The Egyptian Initiative for Personal Rights credits the efforts of the Egyptian government to combat the spread of the novel coronavirus, but we assert that the socioeconomic priority in this crisis must be protecting individuals’ income, ensuring the provision of strategic goods to the market, and maintaining price stability. Only after that should the state step in to support companies and factories with measures that do not risk individuals’ health, impinge on allocations to citizens, or eat into taxpayer funds. 

The EIPR is monitoring actions by the government and Central Bank of Egypt (CBE) to mitigate the economic and social impact of preventive measures to combat the spread of COVID-19. We are assessing such action in light of the protection of citizens’ lives, health, and income and the imperative not to endanger workers’ health and lives for the sake of running the economy at full capacity. The EIPR proposes a set of measures that will ensure that the poorest groups do not bear the brunt of the crisis. 

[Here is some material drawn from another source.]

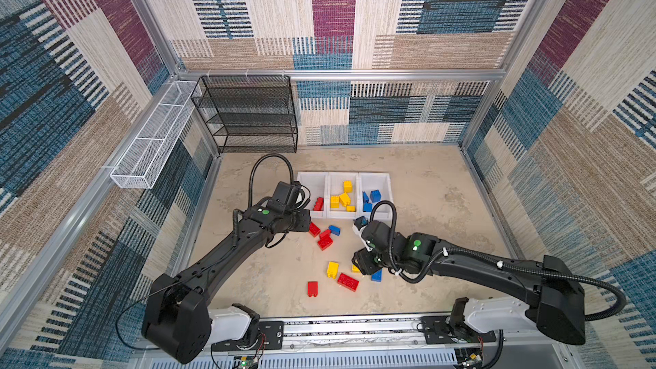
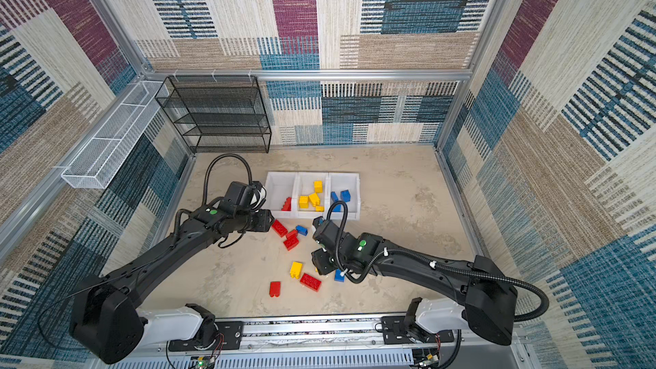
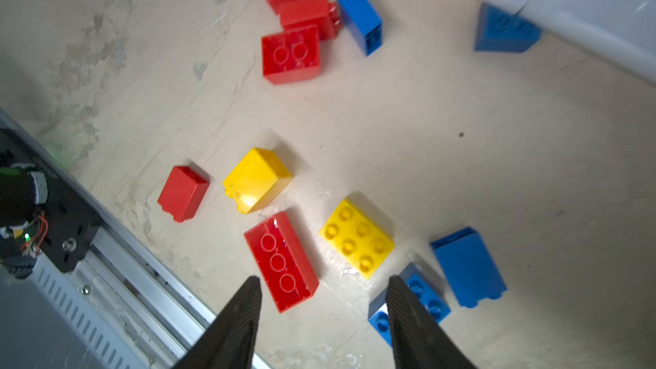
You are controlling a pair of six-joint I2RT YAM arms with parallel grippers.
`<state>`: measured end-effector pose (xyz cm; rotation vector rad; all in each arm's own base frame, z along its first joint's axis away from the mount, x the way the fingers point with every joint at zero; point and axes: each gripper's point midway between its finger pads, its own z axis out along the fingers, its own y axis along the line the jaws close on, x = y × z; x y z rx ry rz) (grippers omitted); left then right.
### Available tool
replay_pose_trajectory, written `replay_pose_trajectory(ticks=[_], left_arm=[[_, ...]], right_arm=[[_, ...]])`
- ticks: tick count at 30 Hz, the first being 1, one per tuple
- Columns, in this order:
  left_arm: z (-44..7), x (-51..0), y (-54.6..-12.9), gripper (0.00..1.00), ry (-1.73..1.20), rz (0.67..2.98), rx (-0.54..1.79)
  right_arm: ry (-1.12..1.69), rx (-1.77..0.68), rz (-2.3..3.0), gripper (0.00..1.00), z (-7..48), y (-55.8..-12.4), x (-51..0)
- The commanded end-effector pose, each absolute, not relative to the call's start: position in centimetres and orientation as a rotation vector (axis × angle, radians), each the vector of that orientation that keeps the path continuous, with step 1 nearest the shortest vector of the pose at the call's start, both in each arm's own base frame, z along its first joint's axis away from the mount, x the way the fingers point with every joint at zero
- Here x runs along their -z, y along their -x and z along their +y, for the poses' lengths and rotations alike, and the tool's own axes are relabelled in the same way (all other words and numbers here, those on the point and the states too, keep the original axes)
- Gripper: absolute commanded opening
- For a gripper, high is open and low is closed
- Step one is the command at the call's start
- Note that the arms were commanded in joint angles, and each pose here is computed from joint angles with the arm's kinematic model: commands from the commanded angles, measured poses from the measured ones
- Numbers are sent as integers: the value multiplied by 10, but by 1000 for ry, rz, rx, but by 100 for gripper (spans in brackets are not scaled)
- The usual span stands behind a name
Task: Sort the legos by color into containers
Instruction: 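Grasp a red brick near the robot with the right gripper while the left gripper withdraws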
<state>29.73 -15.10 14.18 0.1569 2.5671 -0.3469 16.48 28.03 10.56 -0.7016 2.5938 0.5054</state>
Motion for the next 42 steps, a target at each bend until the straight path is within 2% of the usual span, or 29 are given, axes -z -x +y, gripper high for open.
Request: replay_pose_trajectory(ticks=[1, 6, 28, 37, 42], left_arm=[[-142, -141, -295, 53, -70, 2545, 354], [-138, -134, -288, 53, -34, 2557, 368], [-130, -118, -265, 53, 31, 2576, 401], [-128, -118, -260, 53, 42, 2564, 411], [-128, -117, -258, 53, 43, 2566, 417]], right_arm=[[722, -563, 2588, 60, 298, -147, -100], [843, -517, 2601, 61, 313, -128, -82], [985, -331, 2592, 59, 331, -143, -45], [978, -287, 2622, 54, 325, -142, -30], [957, -253, 2648, 47, 319, -142, -22]])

Over the past week, the Egyptian government took several steps to mitigate the economic impact of measures designed to slow the spread of the virus and contain the anticipated economic fallout. But the government gave precedence to support for Egyptian factories and firms, using expansionary monetary and fiscal policy to shore up the stock market and encourage industry and the private sector, some of which working in non-essential sectors. This will reduce the tax and non-tax revenues needed both by the treasury and citizens. At the same time, the government has been slow to use these same levers to protect the health and income of individuals, particularly the neediest. It did not direct a stimulus package to individuals, and it continues to risk the health of most individuals by continuing to allow non-essential private businesses to operate at full capacity. This policy stands in stark contrast to the laudable measures taken for workers in the government and public sectors.

If the government has prioritized continued production in order to confront an epidemic whose containment requires workers to stay home to avoid infection and contagion, this support for industry and business should at least be coupled with a prime ministerial decree requiring reduced crowding in private workplaces and paid leave in the private sector. Non-essential sectors should operate at half-capacity and rotate staff for onsite positions. 

The Egyptian government must adopt expansionary fiscal policies for individuals like several other states. These policies include exceptional payouts to informal or gig workers and unemployment assistance to people who lose their jobs due to the crisis. In addition, it should suspend the collection of insurance payments, taxes, and electric, water, and gas bills from low- and medium-income groups, increase cash and in-kind benefits for holders of supply cards, and offer rent and social housing subsidies.